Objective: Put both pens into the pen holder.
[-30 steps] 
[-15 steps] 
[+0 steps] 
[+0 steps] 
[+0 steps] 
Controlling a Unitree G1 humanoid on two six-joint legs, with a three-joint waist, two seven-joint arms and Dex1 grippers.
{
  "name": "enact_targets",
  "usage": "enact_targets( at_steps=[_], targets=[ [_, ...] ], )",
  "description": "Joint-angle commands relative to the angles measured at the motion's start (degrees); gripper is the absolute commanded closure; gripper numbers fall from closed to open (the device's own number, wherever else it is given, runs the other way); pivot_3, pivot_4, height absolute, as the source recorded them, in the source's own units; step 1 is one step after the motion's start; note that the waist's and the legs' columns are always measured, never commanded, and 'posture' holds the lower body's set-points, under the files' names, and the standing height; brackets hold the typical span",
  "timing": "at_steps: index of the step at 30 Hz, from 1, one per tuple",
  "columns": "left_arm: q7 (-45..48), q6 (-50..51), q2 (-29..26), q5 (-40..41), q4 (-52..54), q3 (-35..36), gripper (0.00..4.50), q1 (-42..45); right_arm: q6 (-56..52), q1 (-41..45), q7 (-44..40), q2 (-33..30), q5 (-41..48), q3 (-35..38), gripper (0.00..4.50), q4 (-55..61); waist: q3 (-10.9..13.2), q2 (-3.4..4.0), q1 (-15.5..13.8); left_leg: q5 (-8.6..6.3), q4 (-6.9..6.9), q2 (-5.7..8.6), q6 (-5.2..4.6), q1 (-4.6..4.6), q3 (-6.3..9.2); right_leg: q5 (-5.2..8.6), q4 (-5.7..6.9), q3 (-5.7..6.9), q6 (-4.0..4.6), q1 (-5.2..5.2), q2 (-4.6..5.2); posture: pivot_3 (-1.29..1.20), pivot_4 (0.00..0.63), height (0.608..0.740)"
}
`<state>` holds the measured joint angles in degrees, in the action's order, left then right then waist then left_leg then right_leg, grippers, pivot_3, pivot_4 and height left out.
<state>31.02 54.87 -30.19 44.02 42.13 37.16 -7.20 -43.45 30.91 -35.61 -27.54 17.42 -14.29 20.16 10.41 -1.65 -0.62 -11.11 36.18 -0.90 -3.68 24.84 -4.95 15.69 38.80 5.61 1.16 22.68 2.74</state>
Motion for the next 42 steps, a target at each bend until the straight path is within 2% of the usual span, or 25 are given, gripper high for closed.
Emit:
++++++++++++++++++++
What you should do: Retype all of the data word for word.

Written solution:
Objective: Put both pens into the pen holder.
[-30 steps] 
[-15 steps] 
[+0 steps] 
[+0 steps] 
[+0 steps] 
Controlling a Unitree G1 humanoid on two six-joint legs, with a three-joint waist, two seven-joint arms and Dex1 grippers.
{
  "name": "enact_targets",
  "usage": "enact_targets( at_steps=[_], targets=[ [_, ...] ], )",
  "description": "Joint-angle commands relative to the angles measured at the motion's start (degrees); gripper is the absolute commanded closure; gripper numbers fall from closed to open (the device's own number, wherever else it is given, runs the other way); pivot_3, pivot_4, height absolute, as the source recorded them, in the source's own units; step 1 is one step after the motion's start; note that the waist's and the legs' columns are always measured, never commanded, and 'posture' holds the lower body's set-points, under the files' names, and the standing height; brackets hold the typical span",
  "timing": "at_steps: index of the step at 30 Hz, from 1, one per tuple",
  "columns": "left_arm: q7 (-45..48), q6 (-50..51), q2 (-29..26), q5 (-40..41), q4 (-52..54), q3 (-35..36), gripper (0.00..4.50), q1 (-42..45); right_arm: q6 (-56..52), q1 (-41..45), q7 (-44..40), q2 (-33..30), q5 (-41..48), q3 (-35..38), gripper (0.00..4.50), q4 (-55..61); waist: q3 (-10.9..13.2), q2 (-3.4..4.0), q1 (-15.5..13.8); left_leg: q5 (-8.6..6.3), q4 (-6.9..6.9), q2 (-5.7..8.6), q6 (-5.2..4.6), q1 (-4.6..4.6), q3 (-6.3..9.2); right_leg: q5 (-5.2..8.6), q4 (-5.7..6.9), q3 (-5.7..6.9), q6 (-4.0..4.6), q1 (-5.2..5.2), q2 (-4.6..5.2); posture: pivot_3 (-1.29..1.20), pivot_4 (0.00..0.63), height (0.608..0.740)"
}
`<state>` holds the measured joint angles in degrees, in the action's order, left then right then waist then left_leg then right_leg, grippers, pivot_3, pivot_4 and height left out.
<state>31.02 54.87 -30.19 44.02 42.13 37.16 -7.20 -43.45 30.91 -35.61 -27.54 17.42 -14.29 20.16 10.41 -1.65 -0.62 -11.11 36.18 -0.90 -3.68 24.84 -4.95 15.69 38.80 5.61 1.16 22.68 2.74</state>
Motion for the next 42 steps, a target at each bend until the straight path is within 2% of the usual span, or 25 are given, gripper high for closed.
Emit:

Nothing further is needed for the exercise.